◆ ASSIGNMENT:
Please reproduce the lines from the one containing "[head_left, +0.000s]" through the end of the data below exactly as they stand, and omit all pictures.

========================

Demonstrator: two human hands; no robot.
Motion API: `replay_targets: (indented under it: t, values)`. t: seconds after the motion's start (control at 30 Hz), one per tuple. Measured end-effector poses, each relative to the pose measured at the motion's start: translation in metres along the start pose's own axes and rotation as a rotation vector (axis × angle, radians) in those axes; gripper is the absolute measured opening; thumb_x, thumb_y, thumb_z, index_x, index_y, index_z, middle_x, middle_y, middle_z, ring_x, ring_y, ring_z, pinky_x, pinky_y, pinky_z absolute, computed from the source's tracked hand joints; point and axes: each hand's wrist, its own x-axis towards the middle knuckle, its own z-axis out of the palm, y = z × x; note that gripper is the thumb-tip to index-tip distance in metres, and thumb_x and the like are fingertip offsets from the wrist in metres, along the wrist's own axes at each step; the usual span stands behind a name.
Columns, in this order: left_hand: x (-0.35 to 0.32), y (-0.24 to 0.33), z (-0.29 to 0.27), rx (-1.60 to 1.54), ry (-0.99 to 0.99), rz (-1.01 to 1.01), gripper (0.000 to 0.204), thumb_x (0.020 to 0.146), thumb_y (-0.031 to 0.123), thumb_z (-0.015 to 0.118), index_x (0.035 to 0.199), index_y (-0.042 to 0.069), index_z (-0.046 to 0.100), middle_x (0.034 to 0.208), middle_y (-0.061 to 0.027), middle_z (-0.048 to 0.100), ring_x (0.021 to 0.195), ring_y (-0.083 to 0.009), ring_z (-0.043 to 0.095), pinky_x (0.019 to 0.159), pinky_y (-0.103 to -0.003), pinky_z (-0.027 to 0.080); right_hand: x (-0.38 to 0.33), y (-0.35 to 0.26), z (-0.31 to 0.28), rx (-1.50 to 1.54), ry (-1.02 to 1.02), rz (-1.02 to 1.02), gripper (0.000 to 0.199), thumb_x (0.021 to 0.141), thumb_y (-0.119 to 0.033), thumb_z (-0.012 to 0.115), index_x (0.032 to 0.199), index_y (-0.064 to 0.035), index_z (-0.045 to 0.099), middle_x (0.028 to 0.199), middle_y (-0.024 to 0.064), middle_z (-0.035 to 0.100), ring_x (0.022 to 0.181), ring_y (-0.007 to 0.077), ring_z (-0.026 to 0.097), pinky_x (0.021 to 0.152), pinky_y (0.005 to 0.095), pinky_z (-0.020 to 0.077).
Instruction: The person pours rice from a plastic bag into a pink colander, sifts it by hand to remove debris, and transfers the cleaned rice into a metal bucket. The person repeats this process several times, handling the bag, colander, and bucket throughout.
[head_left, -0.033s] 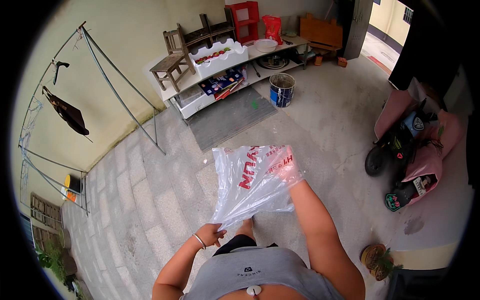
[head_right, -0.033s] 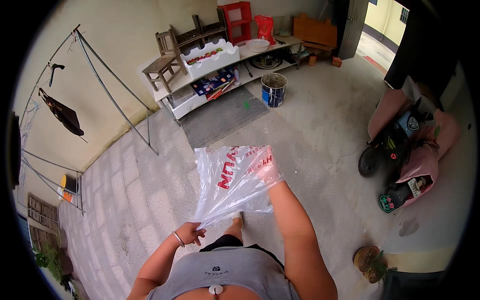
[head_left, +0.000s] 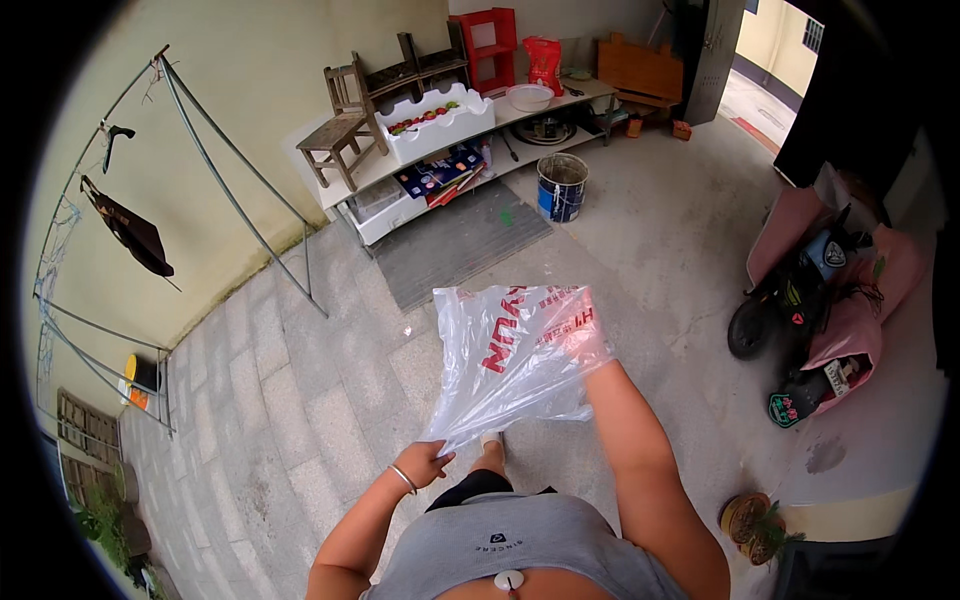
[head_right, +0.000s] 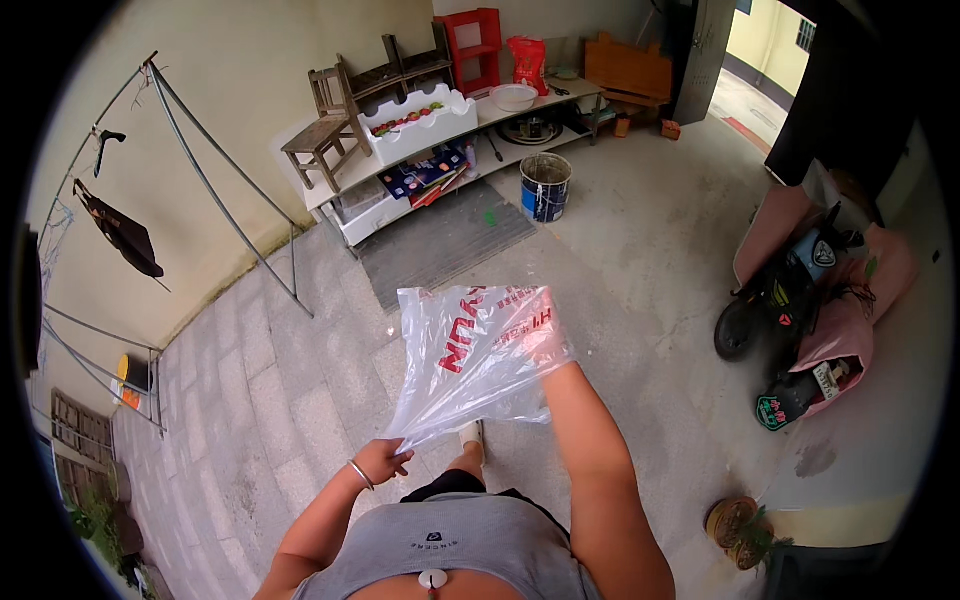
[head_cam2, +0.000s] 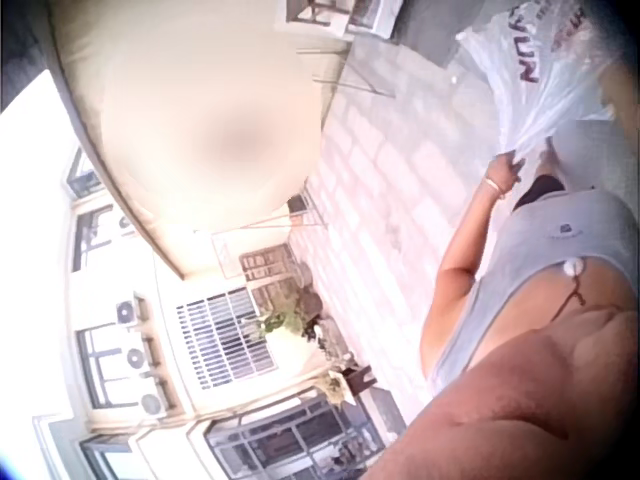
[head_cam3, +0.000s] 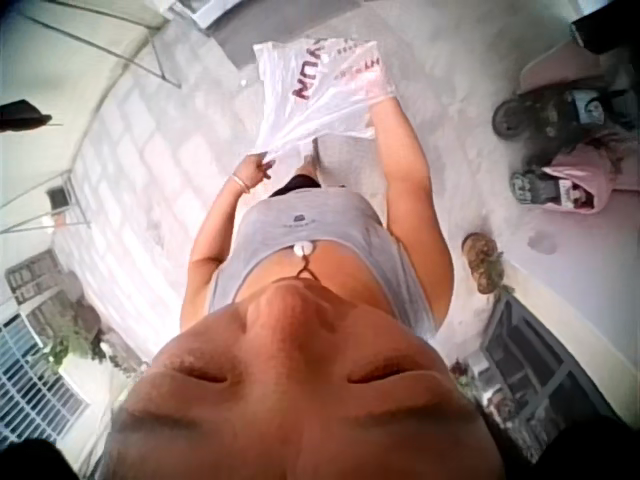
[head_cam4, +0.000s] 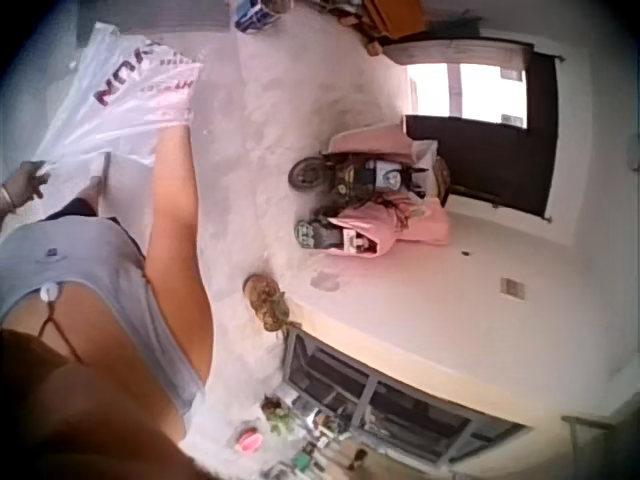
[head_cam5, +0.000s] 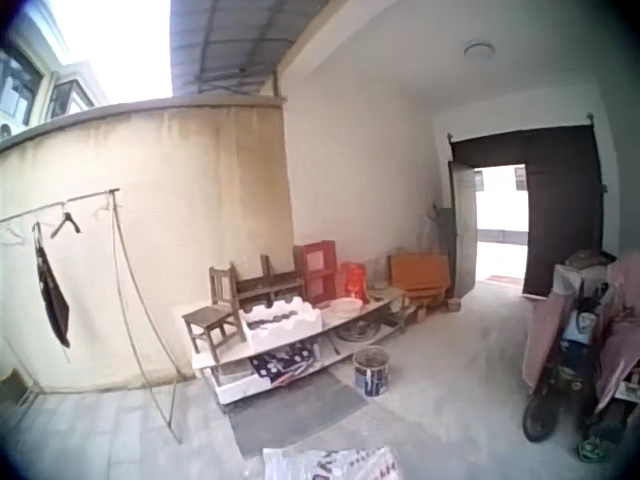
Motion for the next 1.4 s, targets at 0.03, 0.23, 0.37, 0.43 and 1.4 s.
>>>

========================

◆ FINISHED EXERCISE:
[head_left, +0.000s] 
[head_right, +0.000s] 
[head_cam2, +0.000s] 
[head_cam3, +0.000s] 
[head_cam4, +0.000s] 
[head_cam5, +0.000s] 
Motion for the next 1.4 s, targets at 0.03, 0.23, 0.37, 0.43 and 1.4 s.
>>>

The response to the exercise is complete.